The next evening, when his servants sailed his ship into Nidaros, the priest himself was at the helm. He felt his heart beating in his chest, steadfast and newborn. Now nothing could deter his purpose.
He now knew that what had held him back in life was the unquenchable longing he had carried with him ever since childhood. He wanted to win the love of others.

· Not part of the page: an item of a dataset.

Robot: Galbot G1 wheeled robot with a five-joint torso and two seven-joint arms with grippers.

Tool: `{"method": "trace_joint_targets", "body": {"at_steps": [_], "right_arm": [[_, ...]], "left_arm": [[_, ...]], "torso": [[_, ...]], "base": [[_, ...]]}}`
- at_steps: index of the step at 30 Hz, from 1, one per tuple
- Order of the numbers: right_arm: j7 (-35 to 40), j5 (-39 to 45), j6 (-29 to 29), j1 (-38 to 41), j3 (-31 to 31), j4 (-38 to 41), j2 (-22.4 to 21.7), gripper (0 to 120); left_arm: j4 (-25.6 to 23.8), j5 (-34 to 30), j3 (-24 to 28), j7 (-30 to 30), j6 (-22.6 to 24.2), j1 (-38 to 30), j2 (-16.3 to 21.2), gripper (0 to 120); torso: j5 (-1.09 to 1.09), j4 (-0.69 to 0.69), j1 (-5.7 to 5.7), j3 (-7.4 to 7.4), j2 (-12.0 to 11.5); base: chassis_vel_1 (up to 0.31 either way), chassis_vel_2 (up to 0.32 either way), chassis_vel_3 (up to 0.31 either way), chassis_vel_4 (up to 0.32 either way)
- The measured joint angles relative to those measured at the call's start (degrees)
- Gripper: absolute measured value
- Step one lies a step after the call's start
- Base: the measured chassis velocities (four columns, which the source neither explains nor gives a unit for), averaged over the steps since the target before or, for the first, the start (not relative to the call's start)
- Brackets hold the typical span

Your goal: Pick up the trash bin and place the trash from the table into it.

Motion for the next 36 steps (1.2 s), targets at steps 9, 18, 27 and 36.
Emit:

To do so he had been kind-hearted, gentle, and good-natured toward the poor; he had let his wisdom shine, but with moderation and humility, among the priests of the town so that they would like him; he had been submissive toward Lord Eiliv Kortin because the archbishop was friends with his father, and he knew how Lord Eiliv wanted people to behave. He had been loving and gentle toward Orm, in order to win the boy’s affection away from his moody father. And Gunnulf had been stern and demanding toward Kristin because he saw what she needed: to encounter something that would not give way when she reached for help, something that would not lead her astray when she came, ready to follow.